A proposito di rendimenti obbligazionari ai minimi storici o negativi, la paura, infondata, di recessione aveva spinto i tassi in picchiata. Ma poi il mercato ha corretto l’anomalia ed è tornata la propensione al rischio, con la montagna di debito globale a tassi sottozero ridotta di oltre un terzo in meno di 6 mesi. Questo non vuol dire che i tassi sottozero siano ormai una storia del passato, soprattutto in Europa, dove la Bce a guida Lagarde prosegue sulla linea Draghi dei tassi negativi e dello stimolo monetario fatto di acquisto regolare di bond, che fa salire i prezzi e ovviamente spinge i rendimenti verso Sud. In Giappone è più o meno la stessa storia, che invece è un po’ diversa in America dove la Fed ha deciso di mettersi in pausa a tempo indeterminato dopo tre tagli di un quartino ciascuno per mettere in sicurezza il ciclo di espansione dell’economia che ormai dura da un decennio, con passo lento ma sicuro da montanaro. Proseguirà il trend nel 2020? Nell’articolo La recessione che non c’è fa rientrare anche i tassi negativi si spiega che tutto dipende dalla volatilità di economie e mercati. Se arrivasse qualche sussulto, possibile dopo un 2019 eccezionale, potrebbe anche ripartire la corsa ai bond, privilegiando quelli considerati un porto sicuro, come i governativi. Ma sono possibili sorprese anche sul versante opposto, da un fronte che si chiama inflazione e che non manda segnali di vita da una decina d’anni. Per questo molti gestori raccomandano di non lasciarsi spaventare da eventuali storni dell’azionario, soprattutto quello che ha corso di più come Wall Street, ma anche di detenere una liquidità sufficiente a cogliere opportunità se si dovessero presentare.
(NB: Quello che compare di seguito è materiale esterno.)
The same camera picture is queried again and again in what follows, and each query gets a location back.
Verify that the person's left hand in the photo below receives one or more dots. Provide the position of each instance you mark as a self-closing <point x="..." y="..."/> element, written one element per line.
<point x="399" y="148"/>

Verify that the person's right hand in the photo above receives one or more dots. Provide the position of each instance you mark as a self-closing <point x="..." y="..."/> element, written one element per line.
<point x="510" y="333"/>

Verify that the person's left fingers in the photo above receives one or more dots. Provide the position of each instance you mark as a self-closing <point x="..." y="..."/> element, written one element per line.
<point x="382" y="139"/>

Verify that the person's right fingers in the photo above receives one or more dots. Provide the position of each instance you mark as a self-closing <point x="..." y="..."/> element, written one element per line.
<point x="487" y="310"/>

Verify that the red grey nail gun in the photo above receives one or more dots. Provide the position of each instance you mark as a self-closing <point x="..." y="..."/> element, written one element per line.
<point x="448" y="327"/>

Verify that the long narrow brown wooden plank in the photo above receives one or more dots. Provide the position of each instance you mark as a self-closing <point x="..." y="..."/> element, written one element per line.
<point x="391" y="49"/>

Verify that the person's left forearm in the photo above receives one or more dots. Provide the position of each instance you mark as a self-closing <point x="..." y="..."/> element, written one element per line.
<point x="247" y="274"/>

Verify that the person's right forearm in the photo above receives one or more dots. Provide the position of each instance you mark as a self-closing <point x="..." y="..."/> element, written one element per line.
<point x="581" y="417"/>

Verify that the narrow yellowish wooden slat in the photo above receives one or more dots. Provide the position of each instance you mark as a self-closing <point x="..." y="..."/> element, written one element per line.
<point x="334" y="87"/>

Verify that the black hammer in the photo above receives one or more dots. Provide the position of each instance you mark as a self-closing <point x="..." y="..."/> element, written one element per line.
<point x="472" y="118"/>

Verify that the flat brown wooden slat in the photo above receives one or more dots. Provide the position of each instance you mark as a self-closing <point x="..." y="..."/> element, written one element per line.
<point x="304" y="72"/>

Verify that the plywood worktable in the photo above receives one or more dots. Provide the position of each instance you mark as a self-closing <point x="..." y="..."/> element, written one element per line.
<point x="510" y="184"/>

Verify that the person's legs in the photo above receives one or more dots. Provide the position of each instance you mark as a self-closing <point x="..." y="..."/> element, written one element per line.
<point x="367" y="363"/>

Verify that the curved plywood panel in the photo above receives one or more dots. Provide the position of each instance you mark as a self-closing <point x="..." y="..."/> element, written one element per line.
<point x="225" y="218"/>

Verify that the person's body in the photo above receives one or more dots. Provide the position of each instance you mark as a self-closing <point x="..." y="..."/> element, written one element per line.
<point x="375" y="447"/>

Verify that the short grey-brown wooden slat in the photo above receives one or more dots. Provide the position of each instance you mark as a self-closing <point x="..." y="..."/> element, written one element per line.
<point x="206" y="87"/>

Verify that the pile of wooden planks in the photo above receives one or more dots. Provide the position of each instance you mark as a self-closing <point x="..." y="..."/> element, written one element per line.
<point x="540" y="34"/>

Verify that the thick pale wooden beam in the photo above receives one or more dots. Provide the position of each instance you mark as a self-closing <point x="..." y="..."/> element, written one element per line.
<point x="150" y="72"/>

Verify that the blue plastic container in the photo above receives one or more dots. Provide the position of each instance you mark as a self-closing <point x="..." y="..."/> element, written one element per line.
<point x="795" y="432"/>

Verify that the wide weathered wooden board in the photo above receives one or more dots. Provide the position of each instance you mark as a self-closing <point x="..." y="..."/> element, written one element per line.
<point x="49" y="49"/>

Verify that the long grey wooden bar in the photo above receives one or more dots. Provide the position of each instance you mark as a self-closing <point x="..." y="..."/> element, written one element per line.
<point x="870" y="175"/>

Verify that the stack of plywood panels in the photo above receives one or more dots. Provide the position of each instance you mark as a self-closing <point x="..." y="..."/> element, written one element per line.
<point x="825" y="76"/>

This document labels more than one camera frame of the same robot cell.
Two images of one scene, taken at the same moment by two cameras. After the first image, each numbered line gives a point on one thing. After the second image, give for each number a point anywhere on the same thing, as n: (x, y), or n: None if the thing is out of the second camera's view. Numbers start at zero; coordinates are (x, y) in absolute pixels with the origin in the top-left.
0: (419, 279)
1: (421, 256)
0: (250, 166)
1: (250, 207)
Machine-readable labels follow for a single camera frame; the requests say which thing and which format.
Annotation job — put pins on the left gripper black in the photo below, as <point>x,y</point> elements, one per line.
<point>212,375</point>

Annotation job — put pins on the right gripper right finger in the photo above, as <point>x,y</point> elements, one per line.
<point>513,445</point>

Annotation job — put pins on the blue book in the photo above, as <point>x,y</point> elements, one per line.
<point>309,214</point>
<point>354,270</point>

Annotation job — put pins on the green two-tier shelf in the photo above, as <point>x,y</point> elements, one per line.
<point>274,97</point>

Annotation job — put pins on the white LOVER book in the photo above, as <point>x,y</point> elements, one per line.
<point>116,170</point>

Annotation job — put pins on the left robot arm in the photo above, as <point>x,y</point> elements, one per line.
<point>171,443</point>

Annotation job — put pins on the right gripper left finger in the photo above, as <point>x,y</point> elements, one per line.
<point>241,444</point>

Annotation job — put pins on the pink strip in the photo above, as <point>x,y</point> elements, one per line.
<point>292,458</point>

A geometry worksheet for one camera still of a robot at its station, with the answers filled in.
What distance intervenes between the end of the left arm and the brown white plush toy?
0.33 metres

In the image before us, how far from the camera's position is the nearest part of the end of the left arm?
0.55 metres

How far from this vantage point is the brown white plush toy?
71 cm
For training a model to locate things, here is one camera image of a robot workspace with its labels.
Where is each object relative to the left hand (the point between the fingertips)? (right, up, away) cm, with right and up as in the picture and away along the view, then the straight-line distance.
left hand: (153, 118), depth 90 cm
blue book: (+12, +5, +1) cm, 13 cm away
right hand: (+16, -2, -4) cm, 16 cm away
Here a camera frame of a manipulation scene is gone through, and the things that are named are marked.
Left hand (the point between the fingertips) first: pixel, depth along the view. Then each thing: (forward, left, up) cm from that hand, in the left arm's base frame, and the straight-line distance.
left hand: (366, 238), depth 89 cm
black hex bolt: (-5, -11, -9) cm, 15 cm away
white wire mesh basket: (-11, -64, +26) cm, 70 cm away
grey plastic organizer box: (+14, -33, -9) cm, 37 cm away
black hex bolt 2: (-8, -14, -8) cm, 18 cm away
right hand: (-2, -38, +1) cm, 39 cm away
L’HIGH YIELD IN UNA PROSPETTIVA DI LUNGO TERMINE


Alcuni asset rischiosi sono più rischiosi di altri, osservano in AllianceBernstein. Ma dove posizionarsi nel 2020? Secondo AllianceBernstein un’opzione interessante resta quella degli high yield. Questi titoli evidenziano nel tempo un andamento più simile alle azioni che ad altri tipi di obbligazioni, ma con un’importante differenza, una volatilità ridotta della metà. Entrambi gli investimenti dovrebbero trovare posto in un portafoglio diversificato, ma trasferendo parte dell’esposizione azionaria verso i titoli high yield, può attenuare il rischio di portafoglio, riducendo solo in misura modesta il potenziale di rendimento. Come spiegano i professionisti di AllianceBernstein nell’articolo Obbligazioni: come generare reddito in un mercato complesso, la cosa peggiore che gli investitori possono fare a fronte di un deterioramento delle prospettive economiche e di un’impennata della volatilità è trasferire tutta la loro esposizione dall’high yield e dall’azionario verso il corporate investment grade e i titoli di Stato di alta qualità, considerati i bassi rendimenti ottenibili. Più utile assumere una prospettiva di lungo termine. La volatilità va e viene, ma gli investitori che mantengono un’esposizione al debito high yield nell’arco di diversi cicli di mercato tendono ad essere adeguatamente remunerati per questa scelta: oggi il cosiddetto “yield to worst”, il rendimento più basso che ci si possa aspettare del mercato high yield globale è prossimo al 6,2%.